Ia juga membantah kabar bahwa warga dipaksa pindah atau menerima ganti rugi dengan harga murah.
“Semua proses dilakukan secara transparan. Warga menerima kompensasi yang lebih tinggi dari Nilai Jual Obyek Pajak (NJOP), dan mereka juga diberi waktu untuk beradaptasi sebelum pindah,” tambahnya.
Serikat Pekerja Mandiri juga angkat bicara terkait polemik proyek PIK 2. Sekretaris Jenderal Serikat Pekerja Mandiri, Gatot Sugiana, meminta agar isu ini tidak dipolitisasi, terutama karena banyak pekerja menggantungkan hidup di kawasan tersebut.
“Kami hanya ingin tetap bekerja dan tidak kehilangan mata pencaharian. Jangan sampai perselisihan ini berdampak pada para pekerja,” tegasnya.
Sementara itu, Ketua Gerakan Mahasiswa Hukum (GEMAH), Badrun Atnangar, menilai bahwa konflik agraria di PIK 2 dipolitisasi oleh kelompok tertentu yang belum menerima hasil Pemilihan Presiden 2024.
“Pengembang justru menjadi korban kampanye negatif.
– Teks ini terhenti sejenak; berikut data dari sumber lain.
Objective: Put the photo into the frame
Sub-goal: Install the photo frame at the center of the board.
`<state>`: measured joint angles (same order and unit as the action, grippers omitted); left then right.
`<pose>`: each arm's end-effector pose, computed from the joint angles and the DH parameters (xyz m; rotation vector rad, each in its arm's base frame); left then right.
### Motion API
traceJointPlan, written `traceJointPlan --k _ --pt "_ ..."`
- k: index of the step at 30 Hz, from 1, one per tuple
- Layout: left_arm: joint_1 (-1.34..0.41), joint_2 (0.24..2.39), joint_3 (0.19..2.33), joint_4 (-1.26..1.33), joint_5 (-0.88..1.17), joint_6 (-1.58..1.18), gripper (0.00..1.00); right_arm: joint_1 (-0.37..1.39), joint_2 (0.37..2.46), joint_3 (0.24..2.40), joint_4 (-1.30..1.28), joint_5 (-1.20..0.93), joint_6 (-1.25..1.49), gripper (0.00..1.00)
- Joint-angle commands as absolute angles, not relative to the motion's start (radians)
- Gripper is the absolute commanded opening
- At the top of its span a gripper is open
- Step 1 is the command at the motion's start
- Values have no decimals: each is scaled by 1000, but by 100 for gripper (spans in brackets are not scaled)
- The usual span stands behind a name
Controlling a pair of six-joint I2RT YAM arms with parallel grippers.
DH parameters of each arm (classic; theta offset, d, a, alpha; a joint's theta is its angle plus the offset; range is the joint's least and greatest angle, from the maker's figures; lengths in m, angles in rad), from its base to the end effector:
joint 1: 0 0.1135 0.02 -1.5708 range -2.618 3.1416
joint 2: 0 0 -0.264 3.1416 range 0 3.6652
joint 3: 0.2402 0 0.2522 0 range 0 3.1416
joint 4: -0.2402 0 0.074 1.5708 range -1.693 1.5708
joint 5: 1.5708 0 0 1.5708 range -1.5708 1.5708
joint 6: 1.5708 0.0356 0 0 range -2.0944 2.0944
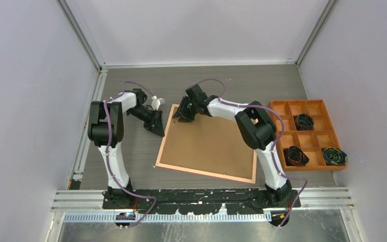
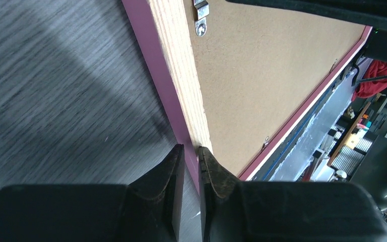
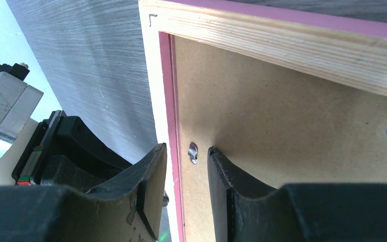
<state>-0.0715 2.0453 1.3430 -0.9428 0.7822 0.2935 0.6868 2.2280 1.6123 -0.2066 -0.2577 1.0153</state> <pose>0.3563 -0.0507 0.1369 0.4806 2.8476 -1.1952 0.3729 0.3175 0.1506 0.3007 2.6397 1.0103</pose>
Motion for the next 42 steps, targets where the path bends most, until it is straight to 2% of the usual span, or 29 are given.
traceJointPlan --k 1,42 --pt "-72 2050 1333 -886 752 297 17 692 2240 1646 -170 -282 1046 40" --pt "-72 2022 1306 -844 722 284 13 709 2295 1685 -143 -359 1093 35"
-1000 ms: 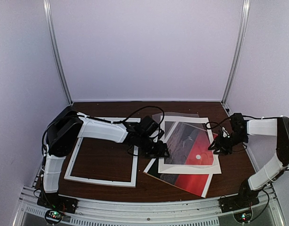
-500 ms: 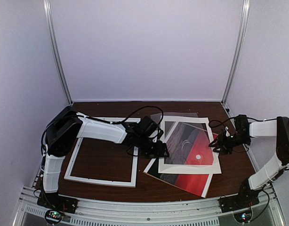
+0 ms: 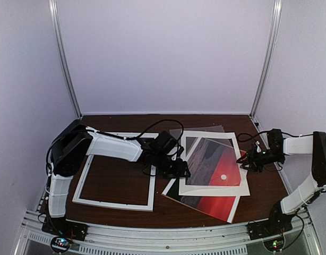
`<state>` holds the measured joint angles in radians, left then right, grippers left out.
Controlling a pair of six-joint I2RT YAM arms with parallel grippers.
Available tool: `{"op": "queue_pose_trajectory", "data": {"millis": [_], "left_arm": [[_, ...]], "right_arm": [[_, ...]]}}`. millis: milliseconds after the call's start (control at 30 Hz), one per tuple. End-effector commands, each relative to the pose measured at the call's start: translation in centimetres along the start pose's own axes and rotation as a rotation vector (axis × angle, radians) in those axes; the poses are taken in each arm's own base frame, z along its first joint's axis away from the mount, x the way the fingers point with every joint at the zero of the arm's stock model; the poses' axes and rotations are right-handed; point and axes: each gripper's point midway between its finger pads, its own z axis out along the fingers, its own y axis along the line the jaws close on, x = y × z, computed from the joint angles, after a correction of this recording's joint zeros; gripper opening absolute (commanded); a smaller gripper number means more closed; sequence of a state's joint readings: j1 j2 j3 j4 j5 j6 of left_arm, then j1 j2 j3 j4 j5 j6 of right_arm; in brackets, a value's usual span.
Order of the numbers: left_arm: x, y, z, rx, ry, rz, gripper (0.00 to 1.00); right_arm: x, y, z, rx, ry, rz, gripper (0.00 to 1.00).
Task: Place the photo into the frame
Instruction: Pick up the glass panel from the mat board.
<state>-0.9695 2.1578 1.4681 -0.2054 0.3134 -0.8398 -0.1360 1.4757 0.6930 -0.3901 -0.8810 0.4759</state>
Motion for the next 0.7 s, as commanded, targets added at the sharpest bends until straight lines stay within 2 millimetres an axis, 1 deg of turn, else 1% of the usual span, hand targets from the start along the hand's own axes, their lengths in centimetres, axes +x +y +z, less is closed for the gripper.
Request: {"op": "queue_pose_trajectory", "data": {"millis": [0, 200, 433, 667], "left_arm": [[0.8, 2.0, 0.2, -0.059, 0.017, -0.029, 0.66], [0.7, 1.9, 0.1, -0.057, 0.016, -0.027, 0.66], [0.4, 1.9, 0.1, -0.056, 0.011, -0.023, 0.66], [0.3, 1.7, 0.1, -0.054, 0.011, -0.019, 0.66]], "right_arm": [[1.0, 0.7, -0.3, -0.038, 0.028, -0.011, 0.35], [0.9, 0.5, -0.7, 0.012, 0.038, -0.041, 0.28], [0.6, 0.7, -1.0, 0.037, 0.032, -0.064, 0.26], [0.2, 1.7, -0.4, 0.031, 0.051, -0.097, 0.26]]}}
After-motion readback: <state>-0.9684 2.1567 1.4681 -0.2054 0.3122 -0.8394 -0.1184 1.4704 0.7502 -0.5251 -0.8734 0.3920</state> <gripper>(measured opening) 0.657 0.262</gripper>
Faktanya, ganti rugi diberikan secara layak dan warga bisa menempati tempat tinggal yang lebih baik,” katanya.
Meski masih ada beberapa warga yang belum pindah, proses relokasi di PIK 2 disebut berlangsung dengan mekanisme yang telah disepakati. Warga yang telah menempati lokasi baru kini beradaptasi dan berusaha menjalani kehidupan yang lebih stabil.